TASK DETAILS — Please find the lines in the following records that hold "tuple", and copy them.

DATA —
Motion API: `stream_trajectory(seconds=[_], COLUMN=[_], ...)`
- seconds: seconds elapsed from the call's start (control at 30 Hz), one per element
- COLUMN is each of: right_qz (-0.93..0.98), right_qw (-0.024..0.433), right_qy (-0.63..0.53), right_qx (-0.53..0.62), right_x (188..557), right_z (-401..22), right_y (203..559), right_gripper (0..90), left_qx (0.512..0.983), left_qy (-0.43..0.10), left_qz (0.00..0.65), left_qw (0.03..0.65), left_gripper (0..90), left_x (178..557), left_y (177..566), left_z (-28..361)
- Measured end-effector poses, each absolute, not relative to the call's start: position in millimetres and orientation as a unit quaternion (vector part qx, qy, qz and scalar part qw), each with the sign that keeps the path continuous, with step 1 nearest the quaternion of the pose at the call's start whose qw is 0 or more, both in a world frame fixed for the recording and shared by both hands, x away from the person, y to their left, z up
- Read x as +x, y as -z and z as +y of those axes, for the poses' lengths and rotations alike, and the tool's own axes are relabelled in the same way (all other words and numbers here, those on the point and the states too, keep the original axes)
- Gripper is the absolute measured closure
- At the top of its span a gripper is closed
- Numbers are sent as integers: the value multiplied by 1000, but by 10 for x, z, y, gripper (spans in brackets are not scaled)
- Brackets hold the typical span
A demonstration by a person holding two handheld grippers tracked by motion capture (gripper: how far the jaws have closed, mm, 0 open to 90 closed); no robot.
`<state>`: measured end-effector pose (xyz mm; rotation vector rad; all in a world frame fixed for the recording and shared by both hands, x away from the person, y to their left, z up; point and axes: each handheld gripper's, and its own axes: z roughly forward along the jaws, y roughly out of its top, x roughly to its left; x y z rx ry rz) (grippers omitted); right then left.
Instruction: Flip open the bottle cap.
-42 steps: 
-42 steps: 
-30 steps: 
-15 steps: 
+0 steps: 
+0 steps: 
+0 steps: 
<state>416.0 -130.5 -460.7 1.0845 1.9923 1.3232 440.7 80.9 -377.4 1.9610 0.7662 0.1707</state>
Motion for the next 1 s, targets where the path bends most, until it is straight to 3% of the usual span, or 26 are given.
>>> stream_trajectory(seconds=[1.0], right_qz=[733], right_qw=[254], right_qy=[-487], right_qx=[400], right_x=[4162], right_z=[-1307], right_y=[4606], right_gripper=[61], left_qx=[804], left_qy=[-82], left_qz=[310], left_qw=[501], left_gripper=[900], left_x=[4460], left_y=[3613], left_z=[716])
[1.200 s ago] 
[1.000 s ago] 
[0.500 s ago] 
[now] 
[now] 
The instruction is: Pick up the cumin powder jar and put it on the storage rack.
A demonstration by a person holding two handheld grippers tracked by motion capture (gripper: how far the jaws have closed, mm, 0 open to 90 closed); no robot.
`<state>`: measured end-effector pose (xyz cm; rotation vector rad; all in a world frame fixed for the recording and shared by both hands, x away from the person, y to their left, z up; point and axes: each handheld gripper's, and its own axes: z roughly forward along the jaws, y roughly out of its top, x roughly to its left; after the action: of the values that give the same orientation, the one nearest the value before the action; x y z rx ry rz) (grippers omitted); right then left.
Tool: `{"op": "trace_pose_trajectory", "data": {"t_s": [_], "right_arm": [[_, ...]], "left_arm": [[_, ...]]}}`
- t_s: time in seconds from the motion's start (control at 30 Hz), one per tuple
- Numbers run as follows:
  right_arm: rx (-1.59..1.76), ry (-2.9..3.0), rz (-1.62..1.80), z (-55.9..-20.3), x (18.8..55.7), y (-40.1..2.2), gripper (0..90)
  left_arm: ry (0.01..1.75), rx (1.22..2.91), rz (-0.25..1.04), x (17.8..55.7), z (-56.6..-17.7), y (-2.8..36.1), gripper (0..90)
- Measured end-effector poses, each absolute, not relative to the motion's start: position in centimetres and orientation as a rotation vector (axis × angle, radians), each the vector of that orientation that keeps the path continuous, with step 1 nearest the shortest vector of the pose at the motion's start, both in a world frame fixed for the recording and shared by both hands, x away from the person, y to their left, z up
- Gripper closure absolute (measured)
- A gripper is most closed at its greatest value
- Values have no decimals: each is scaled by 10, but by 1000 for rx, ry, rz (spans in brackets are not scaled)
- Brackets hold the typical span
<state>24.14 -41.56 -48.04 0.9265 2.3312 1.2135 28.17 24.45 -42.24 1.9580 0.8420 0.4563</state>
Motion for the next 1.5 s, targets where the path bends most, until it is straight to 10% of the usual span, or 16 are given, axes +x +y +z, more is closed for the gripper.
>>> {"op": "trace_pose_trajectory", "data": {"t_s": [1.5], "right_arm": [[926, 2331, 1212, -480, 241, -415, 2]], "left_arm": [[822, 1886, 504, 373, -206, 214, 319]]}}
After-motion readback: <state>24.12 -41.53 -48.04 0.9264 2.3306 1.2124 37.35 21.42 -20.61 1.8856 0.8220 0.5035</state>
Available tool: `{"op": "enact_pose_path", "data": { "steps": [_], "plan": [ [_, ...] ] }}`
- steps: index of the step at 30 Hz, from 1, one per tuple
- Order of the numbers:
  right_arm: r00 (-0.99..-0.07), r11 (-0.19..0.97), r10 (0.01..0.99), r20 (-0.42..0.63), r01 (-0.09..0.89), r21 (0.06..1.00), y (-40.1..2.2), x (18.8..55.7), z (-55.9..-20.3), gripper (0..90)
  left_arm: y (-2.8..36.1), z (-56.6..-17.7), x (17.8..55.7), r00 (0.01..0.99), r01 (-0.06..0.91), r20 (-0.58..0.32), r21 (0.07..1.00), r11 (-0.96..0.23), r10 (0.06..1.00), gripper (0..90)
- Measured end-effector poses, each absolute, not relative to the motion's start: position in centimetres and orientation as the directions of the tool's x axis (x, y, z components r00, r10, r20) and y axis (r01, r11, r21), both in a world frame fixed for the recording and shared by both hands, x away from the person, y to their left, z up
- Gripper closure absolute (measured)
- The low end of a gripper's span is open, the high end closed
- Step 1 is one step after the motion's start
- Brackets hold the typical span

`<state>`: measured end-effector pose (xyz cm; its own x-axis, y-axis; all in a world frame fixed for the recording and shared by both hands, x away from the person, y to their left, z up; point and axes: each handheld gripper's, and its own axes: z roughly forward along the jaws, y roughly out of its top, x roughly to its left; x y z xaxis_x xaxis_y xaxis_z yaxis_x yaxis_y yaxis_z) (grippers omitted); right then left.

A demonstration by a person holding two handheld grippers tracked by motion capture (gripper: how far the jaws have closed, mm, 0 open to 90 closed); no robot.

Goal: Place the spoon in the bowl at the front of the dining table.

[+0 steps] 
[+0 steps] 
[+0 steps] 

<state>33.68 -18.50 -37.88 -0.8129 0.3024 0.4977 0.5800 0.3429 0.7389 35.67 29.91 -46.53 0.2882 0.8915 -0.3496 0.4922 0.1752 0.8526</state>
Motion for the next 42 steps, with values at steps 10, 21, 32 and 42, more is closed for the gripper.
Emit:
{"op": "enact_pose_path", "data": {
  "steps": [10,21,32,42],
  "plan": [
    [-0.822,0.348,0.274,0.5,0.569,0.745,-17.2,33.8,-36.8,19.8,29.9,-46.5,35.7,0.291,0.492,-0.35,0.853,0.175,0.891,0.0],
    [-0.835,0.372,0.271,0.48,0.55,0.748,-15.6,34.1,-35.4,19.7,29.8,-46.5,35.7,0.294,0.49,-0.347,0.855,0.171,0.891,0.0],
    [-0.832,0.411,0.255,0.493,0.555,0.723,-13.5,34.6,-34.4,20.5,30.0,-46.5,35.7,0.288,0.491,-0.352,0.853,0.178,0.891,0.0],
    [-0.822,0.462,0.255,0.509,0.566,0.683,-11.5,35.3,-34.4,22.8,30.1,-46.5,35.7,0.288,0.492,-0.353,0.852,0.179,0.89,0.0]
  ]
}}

FINISHED EXERCISE —
- t_s: time in seconds from the motion's start (control at 30 Hz), one per tuple
- steps: index of the step at 30 Hz, from 1, one per tuple

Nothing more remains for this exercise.